El portavoz precisó que el contacto se debió a que Washington tomó la decisión de remitir de forma directa el mismo mensaje que desde hace tiempo vienen lanzado públicamente el presidente de EEUU, George W. Bush, y otros responsables de su administración.

También el portavoz del Departamento de Estado, Richard Boucher, recordó en rueda de prensa que “de vez en cuando utilizamos el canal de Nueva York” para tener contactos “cara a cara” y asegurar que no existe ninguna duda en torno a la posición estadounidense.

Al parecer, según el portavoz de la Casa Blanca, no hubo ninguna respuesta concreta de los norcoreanos.

Los dos países no mantienen relaciones diplomáticas, por lo que el canal de los contactos con la misión norcoreana ante la ONU se ha usado desde hace tiempo de forma habitual.

EEUU hizo hincapié hoy al precisar que se trató de una reunión de trabajo y no de negociaciones concretas al margen del diálogo multilateral sobre el programa nuclear norcoreano.

La confirmación de Washington se produce después de que fuentes de la embajada estadounidense en Tokio desvelaran la existencia de ese contacto directo entre Washington y Pyongyang, el primero que se produce desde diciembre pasado.

Por parte estadounidense, estuvieron presentes en la reunión el enviado especial de EEUU a las negociaciones a seis bandas, Joseph DeTrani, y el responsable de la Oficina estadounidense para Asuntos Coreanos, Jim Foster.

Sus interlocutores fueron el representante permanente de Corea ante la ONU, Pak Gil-yon, y su adjunto.

Según Boucher, el objetivo de la reunión fue garantizar que los norcoreanos tengan clara la posición estadounidense e instarles a que vuelvan a la mesa de negociaciones “como la mejor manera de resolver el asunto nuclear”.

“Nosotros pedimos esta reunión”, reconoció Boucher, quien insistió en que “no es, de ninguna manera, una negociación”.

Pero el simple hecho de que se haya celebrado la reunión pone de manifiesto la disposición de EEUU a aumentar su contacto bilateral con Corea del Norte, siempre que este país vuelva a la mesa de negociaciones y prometa renunciar a su programa de desarrollo nuclear.

“Todo lo que Corea del Norte tiene que hacer es comprometerse a reanudar el proceso de las conversaciones y en él podremos tener los (contactos) bilaterales que deseen”, declaró el miércoles el enviado estadounidense, Joseph DeTrani.

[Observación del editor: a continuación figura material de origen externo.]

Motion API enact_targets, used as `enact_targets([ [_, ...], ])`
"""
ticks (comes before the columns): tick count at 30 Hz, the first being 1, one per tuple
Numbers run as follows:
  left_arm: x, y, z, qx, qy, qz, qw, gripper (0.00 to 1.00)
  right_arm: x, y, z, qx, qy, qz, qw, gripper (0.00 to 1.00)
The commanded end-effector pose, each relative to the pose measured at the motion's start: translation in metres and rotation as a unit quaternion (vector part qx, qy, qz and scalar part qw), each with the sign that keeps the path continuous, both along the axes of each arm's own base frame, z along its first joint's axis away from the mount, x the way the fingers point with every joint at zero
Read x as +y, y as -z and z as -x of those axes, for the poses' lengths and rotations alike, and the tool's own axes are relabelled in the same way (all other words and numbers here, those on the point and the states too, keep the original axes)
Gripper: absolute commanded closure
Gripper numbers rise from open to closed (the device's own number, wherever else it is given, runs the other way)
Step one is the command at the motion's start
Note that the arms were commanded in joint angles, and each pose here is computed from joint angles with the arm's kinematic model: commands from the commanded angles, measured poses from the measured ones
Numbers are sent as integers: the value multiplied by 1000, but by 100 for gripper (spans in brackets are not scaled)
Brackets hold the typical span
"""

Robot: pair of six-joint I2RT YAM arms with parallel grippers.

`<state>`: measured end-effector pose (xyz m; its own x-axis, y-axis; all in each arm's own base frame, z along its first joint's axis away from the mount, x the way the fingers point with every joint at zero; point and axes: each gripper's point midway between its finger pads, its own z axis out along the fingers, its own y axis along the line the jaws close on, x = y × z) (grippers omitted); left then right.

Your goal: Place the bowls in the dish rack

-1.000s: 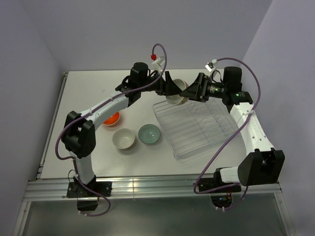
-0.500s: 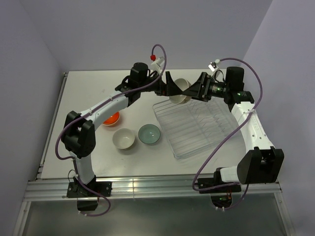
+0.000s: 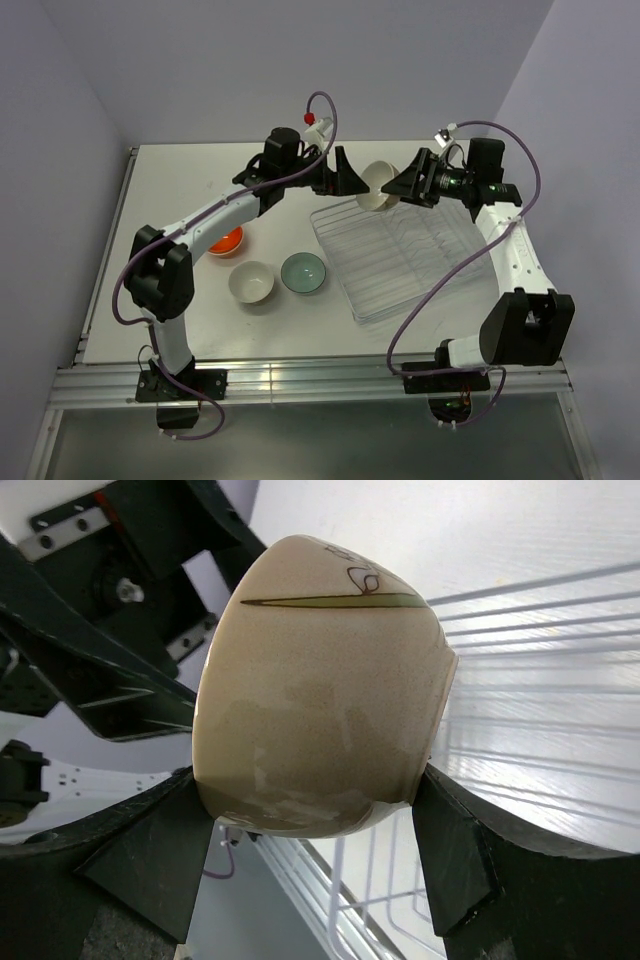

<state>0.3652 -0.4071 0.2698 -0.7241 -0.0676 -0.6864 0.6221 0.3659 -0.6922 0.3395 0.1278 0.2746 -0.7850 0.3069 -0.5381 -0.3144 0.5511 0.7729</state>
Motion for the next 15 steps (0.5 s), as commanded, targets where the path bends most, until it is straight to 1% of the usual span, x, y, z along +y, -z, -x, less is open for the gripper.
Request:
enact_targets([
  [1,6,-23,-5,-35,-7,11,999,1,-14,-17,-8,-54,-6,22,998,100],
  [2,9,-21,-5,-31,-6,3,999,1,-21,-15,-11,-53,0,26,998,100],
  [8,21,-45,-6,-64,-2,4,998,0,-58,0,-9,-47,20,70,996,100],
  [14,34,-47,0,-63,-5,-1,998,1,-92,14,-4,-36,33,115,992,100],
  [15,36,-45,1,-60,-4,-3,998,0,-99,18,0,-22,40,117,992,100],
])
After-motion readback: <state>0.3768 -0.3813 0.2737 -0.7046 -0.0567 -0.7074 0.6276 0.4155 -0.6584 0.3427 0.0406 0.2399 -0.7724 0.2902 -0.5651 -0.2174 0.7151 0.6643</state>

La crisis nuclear norcoreana estalló en 2002 cuando el régimen de ese país reconoció a funcionarios de EEUU haber iniciado programas de enriquecimiento de uranio y plutonio, en violación de sus acuerdos bilaterales, y expulsaron a los inspectores del Organismo Internacional de la Energía Atómica (OIEA).

Desde 2003 se celebraron, sin avances, tres rondas de conversaciones a seis bandas en Pekín para desmantelar el arsenal nuclear norcoreano, mientras que la cuarta ronda, prevista para septiembre de 2004, fue boicoteada por Pyongyang con el argumento de que Washington estaba manteniendo una actitud “hostil” en busca de la caída del régimen comunista.

La tensión se disparó el pasado 10 de febrero, cuando Corea del Norte anunció que disponía ya de armas atómicas e informó de su retirada “indefinida” de ese foro de diálogo multilateral.

Washington asegura que Corea del Norte podría disponer de una o dos bombas atómicas, varias plantas de procesamiento de uranio y plutonio, y entre 2.500 y 5.000 toneladas de armas químicas.

En las últimas semanas, imágenes del espionaje estadounidense filtradas a la prensa de EEUU y Japón señalaron la posibilidad de que Corea del Norte estuviera preparando un ensayo nuclear, aunque Washington admitió que no sabía si se trataba o no de un ardid de Pyongyang.